__WHAT TO DO__.
Each record beneath this sentence is to be transcribed exactly as it reads.

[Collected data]
──────

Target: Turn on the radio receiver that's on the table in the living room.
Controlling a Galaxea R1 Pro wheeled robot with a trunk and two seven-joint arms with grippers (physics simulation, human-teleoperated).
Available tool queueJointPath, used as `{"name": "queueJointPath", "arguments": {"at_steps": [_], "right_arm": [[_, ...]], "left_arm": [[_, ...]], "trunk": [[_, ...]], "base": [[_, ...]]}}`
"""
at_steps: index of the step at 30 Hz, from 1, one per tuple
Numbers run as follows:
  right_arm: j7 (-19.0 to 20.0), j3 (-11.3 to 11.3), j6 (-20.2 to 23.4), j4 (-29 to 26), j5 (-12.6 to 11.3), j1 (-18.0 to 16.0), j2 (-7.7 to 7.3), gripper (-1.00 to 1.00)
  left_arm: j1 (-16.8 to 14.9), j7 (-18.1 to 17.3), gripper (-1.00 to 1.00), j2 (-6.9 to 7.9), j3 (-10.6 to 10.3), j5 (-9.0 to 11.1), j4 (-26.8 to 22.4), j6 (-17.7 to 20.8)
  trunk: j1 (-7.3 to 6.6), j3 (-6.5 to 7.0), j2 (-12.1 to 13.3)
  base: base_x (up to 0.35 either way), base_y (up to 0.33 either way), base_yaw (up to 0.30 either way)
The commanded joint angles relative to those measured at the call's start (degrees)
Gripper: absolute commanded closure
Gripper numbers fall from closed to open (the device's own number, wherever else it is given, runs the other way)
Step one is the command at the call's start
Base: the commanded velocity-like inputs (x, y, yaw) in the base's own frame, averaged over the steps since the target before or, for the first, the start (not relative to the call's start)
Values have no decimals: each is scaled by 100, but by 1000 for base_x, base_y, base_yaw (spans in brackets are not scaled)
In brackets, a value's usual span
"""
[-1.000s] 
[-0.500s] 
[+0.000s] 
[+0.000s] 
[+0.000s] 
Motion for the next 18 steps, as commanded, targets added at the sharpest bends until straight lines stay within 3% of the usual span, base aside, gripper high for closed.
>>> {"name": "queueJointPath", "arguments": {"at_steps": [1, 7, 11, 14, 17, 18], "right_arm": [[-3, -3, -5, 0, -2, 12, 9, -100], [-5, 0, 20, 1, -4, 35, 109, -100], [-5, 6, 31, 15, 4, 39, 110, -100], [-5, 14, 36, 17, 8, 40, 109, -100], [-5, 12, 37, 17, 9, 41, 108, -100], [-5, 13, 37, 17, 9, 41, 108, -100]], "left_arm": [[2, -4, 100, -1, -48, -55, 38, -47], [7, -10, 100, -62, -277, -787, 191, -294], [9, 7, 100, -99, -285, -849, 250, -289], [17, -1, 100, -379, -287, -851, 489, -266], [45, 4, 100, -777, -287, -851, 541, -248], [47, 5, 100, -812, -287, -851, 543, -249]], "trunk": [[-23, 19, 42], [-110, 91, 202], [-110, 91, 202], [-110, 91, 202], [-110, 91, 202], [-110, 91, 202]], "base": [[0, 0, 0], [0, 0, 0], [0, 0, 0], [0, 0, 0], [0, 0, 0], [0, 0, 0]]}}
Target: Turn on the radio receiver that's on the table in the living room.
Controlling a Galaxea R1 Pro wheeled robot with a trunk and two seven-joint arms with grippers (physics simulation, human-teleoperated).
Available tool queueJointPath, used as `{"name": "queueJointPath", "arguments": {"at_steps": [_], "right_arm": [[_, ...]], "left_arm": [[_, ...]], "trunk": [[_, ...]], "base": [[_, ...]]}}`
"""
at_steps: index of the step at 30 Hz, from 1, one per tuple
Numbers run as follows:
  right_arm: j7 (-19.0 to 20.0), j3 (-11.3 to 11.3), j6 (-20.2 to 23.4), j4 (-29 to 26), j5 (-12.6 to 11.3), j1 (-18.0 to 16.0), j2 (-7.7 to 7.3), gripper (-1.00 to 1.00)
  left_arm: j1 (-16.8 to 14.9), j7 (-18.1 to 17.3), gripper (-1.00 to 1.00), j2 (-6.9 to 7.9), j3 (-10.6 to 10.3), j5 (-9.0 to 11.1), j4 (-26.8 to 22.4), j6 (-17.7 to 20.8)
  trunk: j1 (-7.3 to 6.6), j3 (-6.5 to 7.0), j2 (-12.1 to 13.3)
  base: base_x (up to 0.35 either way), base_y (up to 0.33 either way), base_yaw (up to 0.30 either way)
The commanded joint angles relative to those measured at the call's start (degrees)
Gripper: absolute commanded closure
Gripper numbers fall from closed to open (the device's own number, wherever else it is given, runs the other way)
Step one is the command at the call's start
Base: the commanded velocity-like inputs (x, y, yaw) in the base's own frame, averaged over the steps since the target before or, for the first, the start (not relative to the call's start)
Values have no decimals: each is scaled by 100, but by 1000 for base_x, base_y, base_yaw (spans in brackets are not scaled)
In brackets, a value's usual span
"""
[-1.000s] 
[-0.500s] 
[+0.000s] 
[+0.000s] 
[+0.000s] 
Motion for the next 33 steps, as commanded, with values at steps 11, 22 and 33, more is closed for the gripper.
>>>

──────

__ANSWER BOX__.
Target: Turn on the radio receiver that's on the table in the living room.
Controlling a Galaxea R1 Pro wheeled robot with a trunk and two seven-joint arms with grippers (physics simulation, human-teleoperated).
Available tool queueJointPath, used as `{"name": "queueJointPath", "arguments": {"at_steps": [_], "right_arm": [[_, ...]], "left_arm": [[_, ...]], "trunk": [[_, ...]], "base": [[_, ...]]}}`
"""
at_steps: index of the step at 30 Hz, from 1, one per tuple
Numbers run as follows:
  right_arm: j7 (-19.0 to 20.0), j3 (-11.3 to 11.3), j6 (-20.2 to 23.4), j4 (-29 to 26), j5 (-12.6 to 11.3), j1 (-18.0 to 16.0), j2 (-7.7 to 7.3), gripper (-1.00 to 1.00)
  left_arm: j1 (-16.8 to 14.9), j7 (-18.1 to 17.3), gripper (-1.00 to 1.00), j2 (-6.9 to 7.9), j3 (-10.6 to 10.3), j5 (-9.0 to 11.1), j4 (-26.8 to 22.4), j6 (-17.7 to 20.8)
  trunk: j1 (-7.3 to 6.6), j3 (-6.5 to 7.0), j2 (-12.1 to 13.3)
  base: base_x (up to 0.35 either way), base_y (up to 0.33 either way), base_yaw (up to 0.30 either way)
The commanded joint angles relative to those measured at the call's start (degrees)
Gripper: absolute commanded closure
Gripper numbers fall from closed to open (the device's own number, wherever else it is given, runs the other way)
Step one is the command at the call's start
Base: the commanded velocity-like inputs (x, y, yaw) in the base's own frame, averaged over the steps since the target before or, for the first, the start (not relative to the call's start)
Values have no decimals: each is scaled by 100, but by 1000 for base_x, base_y, base_yaw (spans in brackets are not scaled)
In brackets, a value's usual span
"""
[-1.000s] 
[-0.500s] 
[+0.000s] 
[+0.000s] 
[+0.000s] 
Motion for the next 18 steps, as commanded, targets added at the sharpest bends until straight lines stay within 3% of the usual span, base aside, gripper high for closed.
>>> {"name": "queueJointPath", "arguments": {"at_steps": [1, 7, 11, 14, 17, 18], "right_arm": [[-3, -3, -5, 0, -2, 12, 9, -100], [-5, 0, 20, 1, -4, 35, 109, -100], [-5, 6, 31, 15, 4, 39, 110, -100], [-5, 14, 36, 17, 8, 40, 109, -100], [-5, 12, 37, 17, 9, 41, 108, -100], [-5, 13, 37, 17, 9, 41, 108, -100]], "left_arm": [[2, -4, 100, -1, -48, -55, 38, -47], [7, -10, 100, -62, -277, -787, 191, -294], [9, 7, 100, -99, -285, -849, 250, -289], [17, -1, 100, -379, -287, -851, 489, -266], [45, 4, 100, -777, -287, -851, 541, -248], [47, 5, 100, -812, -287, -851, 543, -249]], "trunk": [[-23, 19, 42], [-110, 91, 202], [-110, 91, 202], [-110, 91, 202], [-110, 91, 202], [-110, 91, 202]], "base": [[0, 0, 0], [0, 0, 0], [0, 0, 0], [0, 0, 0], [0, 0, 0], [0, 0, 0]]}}
Target: Turn on the radio receiver that's on the table in the living room.
Controlling a Galaxea R1 Pro wheeled robot with a trunk and two seven-joint arms with grippers (physics simulation, human-teleoperated).
Available tool queueJointPath, used as `{"name": "queueJointPath", "arguments": {"at_steps": [_], "right_arm": [[_, ...]], "left_arm": [[_, ...]], "trunk": [[_, ...]], "base": [[_, ...]]}}`
"""
at_steps: index of the step at 30 Hz, from 1, one per tuple
Numbers run as follows:
  right_arm: j7 (-19.0 to 20.0), j3 (-11.3 to 11.3), j6 (-20.2 to 23.4), j4 (-29 to 26), j5 (-12.6 to 11.3), j1 (-18.0 to 16.0), j2 (-7.7 to 7.3), gripper (-1.00 to 1.00)
  left_arm: j1 (-16.8 to 14.9), j7 (-18.1 to 17.3), gripper (-1.00 to 1.00), j2 (-6.9 to 7.9), j3 (-10.6 to 10.3), j5 (-9.0 to 11.1), j4 (-26.8 to 22.4), j6 (-17.7 to 20.8)
  trunk: j1 (-7.3 to 6.6), j3 (-6.5 to 7.0), j2 (-12.1 to 13.3)
  base: base_x (up to 0.35 either way), base_y (up to 0.33 either way), base_yaw (up to 0.30 either way)
The commanded joint angles relative to those measured at the call's start (degrees)
Gripper: absolute commanded closure
Gripper numbers fall from closed to open (the device's own number, wherever else it is given, runs the other way)
Step one is the command at the call's start
Base: the commanded velocity-like inputs (x, y, yaw) in the base's own frame, averaged over the steps since the target before or, for the first, the start (not relative to the call's start)
Values have no decimals: each is scaled by 100, but by 1000 for base_x, base_y, base_yaw (spans in brackets are not scaled)
In brackets, a value's usual span
"""
[-1.000s] 
[-0.500s] 
[+0.000s] 
[+0.000s] 
[+0.000s] 
Motion for the next 33 steps, as commanded, with values at steps 11, 22 and 33, more is closed for the gripper.
>>>

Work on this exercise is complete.